The company includes the Rotwild Keller, a 240-meter-long slate vault cellar from the 19th century in Bernkastel-Kues.

The company's brands include the wine brands "Bree", "Biorebe", "Landlust", "Maybach", "Rotwild", and "Deinhard", as well as the canned wine brand "City". As a licensing partner, Peter Mertes also produces wines, cocktails, and sparkling wines under the label of the Munich delicatessen house Feinkost Käfer.

== Peter Mertes family wineries ==
The vineyards of the company are grouped under Peter Mertes Familienweingüter PM Family Vineyards KG.

The Peter Mertes Familienweingüter acquires businesses without succession, invests in modern equipment, and strategically realigns the wineries for the market. The goal is to preserve centuries-old vineyard areas in the local wine-growing region. In total, the wineries under Peter Mertes Familienweingüter cultivate around 120 hectares of vineyards along the Mosel, Saar, and Ruwer. The Weingut Witwe Dr. H. Thanisch Erben Müller-Burggraef, with its historic Doctorkeller located directly beneath the Bernkasteler Doctor vineyard, is among the Familienweingüter's holdings.

== Awards ==
In 2009, Peter Mertes received the Red Dot Design Award in the category of communication design for its Bree brand.

In 2024, Peter Mertes was named one of Germany's best training companies for the seventh consecutive time in the annual study "Germany's Best Training Companies" by Focus Money. In both 2023 and 2024, Peter Mertes was recognized in the "Germany's Companies with a Future" study conducted by Stern and the personnel marketing agency Territory Embrace.

In 2024, the company received the "All Beverage Award" from the trade journal Deutsche Lebensmittel-Rundschau for two new Spritz beverages.

At the end of 2023, a trainee from the company was named Germany's Best Wine Technologist of 2023 by the Association of German Chambers of Industry and Commerce.

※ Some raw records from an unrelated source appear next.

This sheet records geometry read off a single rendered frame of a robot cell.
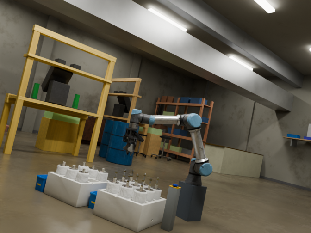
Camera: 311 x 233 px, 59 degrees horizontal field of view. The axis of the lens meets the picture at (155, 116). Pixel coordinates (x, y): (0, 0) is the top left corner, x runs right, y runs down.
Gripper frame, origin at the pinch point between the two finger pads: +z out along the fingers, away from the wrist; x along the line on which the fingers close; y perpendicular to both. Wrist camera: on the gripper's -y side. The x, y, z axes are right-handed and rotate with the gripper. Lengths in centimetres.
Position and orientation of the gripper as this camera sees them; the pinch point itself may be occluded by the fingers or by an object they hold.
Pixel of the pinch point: (129, 153)
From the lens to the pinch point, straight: 220.7
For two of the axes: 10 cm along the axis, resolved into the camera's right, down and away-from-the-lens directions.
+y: -7.1, -1.9, -6.8
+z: -2.0, 9.8, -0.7
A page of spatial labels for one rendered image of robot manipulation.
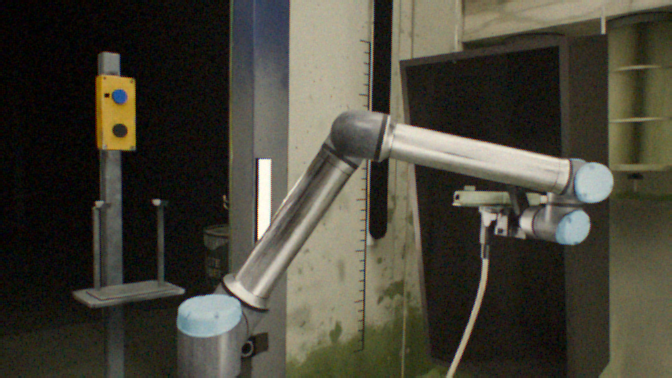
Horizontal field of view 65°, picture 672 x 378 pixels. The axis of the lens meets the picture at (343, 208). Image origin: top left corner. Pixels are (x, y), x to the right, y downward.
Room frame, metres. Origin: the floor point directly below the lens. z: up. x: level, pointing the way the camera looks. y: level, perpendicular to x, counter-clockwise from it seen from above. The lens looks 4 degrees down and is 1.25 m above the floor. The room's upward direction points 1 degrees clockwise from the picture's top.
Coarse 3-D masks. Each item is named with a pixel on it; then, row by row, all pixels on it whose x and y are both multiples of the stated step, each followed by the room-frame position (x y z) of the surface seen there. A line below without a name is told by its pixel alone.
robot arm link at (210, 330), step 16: (192, 304) 1.27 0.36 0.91; (208, 304) 1.27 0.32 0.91; (224, 304) 1.27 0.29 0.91; (240, 304) 1.29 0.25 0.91; (192, 320) 1.20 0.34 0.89; (208, 320) 1.20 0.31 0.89; (224, 320) 1.22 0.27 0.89; (240, 320) 1.27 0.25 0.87; (192, 336) 1.20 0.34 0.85; (208, 336) 1.20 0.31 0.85; (224, 336) 1.22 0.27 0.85; (240, 336) 1.27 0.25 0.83; (192, 352) 1.20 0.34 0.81; (208, 352) 1.20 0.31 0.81; (224, 352) 1.22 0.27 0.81; (240, 352) 1.27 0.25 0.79; (192, 368) 1.20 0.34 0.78; (208, 368) 1.20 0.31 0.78; (224, 368) 1.22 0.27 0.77; (240, 368) 1.27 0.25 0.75
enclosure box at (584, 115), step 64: (448, 64) 2.19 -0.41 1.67; (512, 64) 2.03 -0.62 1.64; (576, 64) 1.60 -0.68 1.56; (448, 128) 2.20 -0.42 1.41; (512, 128) 2.08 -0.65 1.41; (576, 128) 1.62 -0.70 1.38; (448, 192) 2.22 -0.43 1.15; (448, 256) 2.23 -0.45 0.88; (512, 256) 2.17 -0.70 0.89; (576, 256) 1.67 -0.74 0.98; (448, 320) 2.25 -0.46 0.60; (512, 320) 2.23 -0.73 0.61; (576, 320) 1.69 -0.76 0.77
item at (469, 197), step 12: (456, 192) 1.65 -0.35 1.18; (468, 192) 1.63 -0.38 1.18; (480, 192) 1.65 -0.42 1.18; (492, 192) 1.66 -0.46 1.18; (504, 192) 1.68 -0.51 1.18; (528, 192) 1.75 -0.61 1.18; (456, 204) 1.64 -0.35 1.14; (468, 204) 1.63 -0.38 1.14; (480, 204) 1.65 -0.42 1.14; (492, 204) 1.67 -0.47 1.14; (504, 204) 1.68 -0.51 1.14; (480, 228) 1.69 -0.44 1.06; (492, 228) 1.67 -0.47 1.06; (480, 240) 1.68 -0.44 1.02; (492, 240) 1.67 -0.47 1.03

== Scholarships and sponsorships ==
Since 1985, the Bonner Kunstverein has been awarding the Peter Mertes Scholarship, a nomination-based scholarship to which candidates are selectively invited by annually changing experts. The award consists of a monthly grant for one year, followed by an exhibition with a catalog. It is explicitly aimed at young artists, often those who have just completed their education.

The company sponsors the Peter Mertes Achterpreis for men's and women's teams at the annual rowing regatta "Um den Grünen Moselpokal" in Bernkastel-Kues. With the Biorebe brand, Peter Mertes also sponsors the "#beebetter" initiative by Burda Verlag, which is dedicated to protecting wild bees.